ARCHANA RAO, YOGESH CHAUDHARY AND KARISHMA SAHANI KHAN CREATED MAGIC ON THE RAMP WITH THEIR STUNNING COLLECTIONS AT LAKMÉ FASHION WEEK WINTER/FESTIVE 2014.
ARCHANA RAO BROUGHT BACK THE AESTHECITY OF TEA AT LAKME FASHION WEEK WINTER/FESTIVE 2014
Archana Rao’s label “Frou Frou” collectively brought out the tradition behind the most common Japanese beverage - tea. During the Lakmé Fashion Week Winter/Festive 2014, the brilliant designer once again managed to dazzle with her new collection, “Teaism” based on the culture of Japan.
She brought back the feel of a relatable collection with just the right touch of quirkiness that could make anyone nostalgic.
The highlight however was how she brilliantly managed to add the slightest details from the tea experience like the doilies and the vintage china sets in majority of her garments.

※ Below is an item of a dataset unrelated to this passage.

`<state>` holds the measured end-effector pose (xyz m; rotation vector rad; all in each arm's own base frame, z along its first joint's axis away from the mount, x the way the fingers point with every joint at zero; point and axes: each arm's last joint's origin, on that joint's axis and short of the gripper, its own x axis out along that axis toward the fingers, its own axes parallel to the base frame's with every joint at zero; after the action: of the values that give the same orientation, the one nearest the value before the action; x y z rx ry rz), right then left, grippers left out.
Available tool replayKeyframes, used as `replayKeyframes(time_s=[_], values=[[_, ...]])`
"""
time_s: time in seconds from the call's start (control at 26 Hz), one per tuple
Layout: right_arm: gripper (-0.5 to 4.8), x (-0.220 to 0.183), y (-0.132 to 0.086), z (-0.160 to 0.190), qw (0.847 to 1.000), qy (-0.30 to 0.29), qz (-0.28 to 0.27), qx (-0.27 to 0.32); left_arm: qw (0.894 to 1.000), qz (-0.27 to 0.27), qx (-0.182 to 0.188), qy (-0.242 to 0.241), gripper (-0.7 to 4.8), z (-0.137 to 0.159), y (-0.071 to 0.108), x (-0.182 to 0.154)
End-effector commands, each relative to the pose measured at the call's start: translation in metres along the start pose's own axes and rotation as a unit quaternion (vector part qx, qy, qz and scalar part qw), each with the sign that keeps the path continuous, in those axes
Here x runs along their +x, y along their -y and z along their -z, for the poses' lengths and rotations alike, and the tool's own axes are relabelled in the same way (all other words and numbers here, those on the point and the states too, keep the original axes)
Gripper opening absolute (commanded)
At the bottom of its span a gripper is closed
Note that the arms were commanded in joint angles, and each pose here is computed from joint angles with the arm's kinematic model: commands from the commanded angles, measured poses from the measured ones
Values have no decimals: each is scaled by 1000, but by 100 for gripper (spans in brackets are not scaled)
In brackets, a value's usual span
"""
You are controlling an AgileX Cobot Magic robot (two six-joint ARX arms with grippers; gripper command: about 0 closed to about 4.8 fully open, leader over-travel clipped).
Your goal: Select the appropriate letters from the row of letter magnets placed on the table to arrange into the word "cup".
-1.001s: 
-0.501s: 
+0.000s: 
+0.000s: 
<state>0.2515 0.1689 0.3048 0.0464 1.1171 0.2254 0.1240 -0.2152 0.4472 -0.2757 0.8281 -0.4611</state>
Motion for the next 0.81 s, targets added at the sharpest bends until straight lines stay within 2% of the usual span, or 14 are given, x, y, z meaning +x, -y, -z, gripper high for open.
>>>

Archana added to a subtle colour palette, hues like dull yellow, blush pink, hints of teal, dark blue and the classic black and white stripes. Newspaper print detailing was an added highlight that brought out the materials like the transparent capes, barely opaque shirts and the floral appliqués.
The highlight of the collection was a striped body-con dress with a sheer pink flowing cape with delicate flower appliqués and a dark blue button-down maxi with quarter sleeves ideal for semi formal wear.
Venturing into the popular handmade techniques forged into the classic porcelain shapes, Archana Rao’s label “Frou Frou” married the past and the present, keeping her love for vintage alive for this unconventional collection of women’s wear.
YOGESH CHAUDHARY BROUGHT OUT THE POWER OF THE WOMAN AT LAKME FASHION WEEK WINTER/FESTIVE 2014
Yogesh Chaudhary’s label “Surendri” dazzled again with an ego boosting collection based on the movie “Chandrawal” at Lakmé Fashion Week Winter/Festive 2014. He captured the essence of the fairer sex in his collection by bringing out the indomitable spirit of the working women.
The collection was also a celebration of the love that blooms amidst a Haryanvi summer. Incorporating the prime motif of a Sunflower, the main sight at a harvest, he brought out a sharp looking line up of corporate dressing made for the working divas.
The main materials were suiting fabrics and deconstruction of the traditional white shirt. The underlying ideology of the transition of day wear to night wear was clear in the line-up as he seamlessly merged the knitwear into traditional Indian wear.
Red, mint greens, orange and tie and dye detailing made the collection effortlessly striking. Materials like cotton transformed into knits in the latter half of the collection.
The dual entry of colour blocked garments - white/black and pink/orange were striking midis - very slim and feminine. Added to the sunflower motifs was the rare glitter on the ensembles. Silhouettes were classic like Jumpsuits, pleated skirts, body fitted dresses and a kimono adapted overcoat.
What really was eye catching, was the show stopping garment that was a modern lehenga consisting of a white crop top with sunflower prints and an emerald green dupatta with gold embroidery detailing.
The exaggerated accessories were the perfect complement to the collection which was ideal for day to night dressing in an assortment of western and Indian wear.
Yogesh Chaudhary’s “Chandrawal” collection embodied the strength of power dressing as mostly required by the generation of today.
KARISHMA SAHANI KHAN DISCOVERED THE FASHIONABLE WORLD OF AN EXPLORER AT LAKME FASHION WEEK WINTER/FESTIVE 2014.
Karishma Sahani Khan’s collection ‘Khoj’ at Lakmé Fashion Week Winter/Festive 2014 had a literal meaning that was inspired by the archaeological inventions and discoveries made all over the world. The collection is based on the stark contrast of the world that passed and the progressiveness of the technology in the current period.
As if bringing out a point, Karishma marked the change of a forthcoming future and kept her designs green by making the clothing in natural fabrics such as organic cotton, Bamboo and soybean fibres, which are sustainable and bio-degradable.
Tie-dyed and hand-painted motifs and patterns in natural and toxic free dyes, combined with hand-embroidery techniques were created using discarded materials – fabrics, vegetable sacks, plastic and the traditional ‘mukaish’ strips that brought out the naturalism of the entire collection.
She effortlessly blended unstitched expressionism with tailored practicality with touches of science, mysticism and traditions.
Overcoats, see-through shirts and the ethnic saris were in shades of denim blue, grey, orange and mint green with pom-pom detailing and layering which gave a fusion look.
Karishma Sahani Khan’s brand Ka-Sha with her very eco-friendly and glamorous collection ‘Khoj’ brought to light the changing ways of a more nature conscious generation.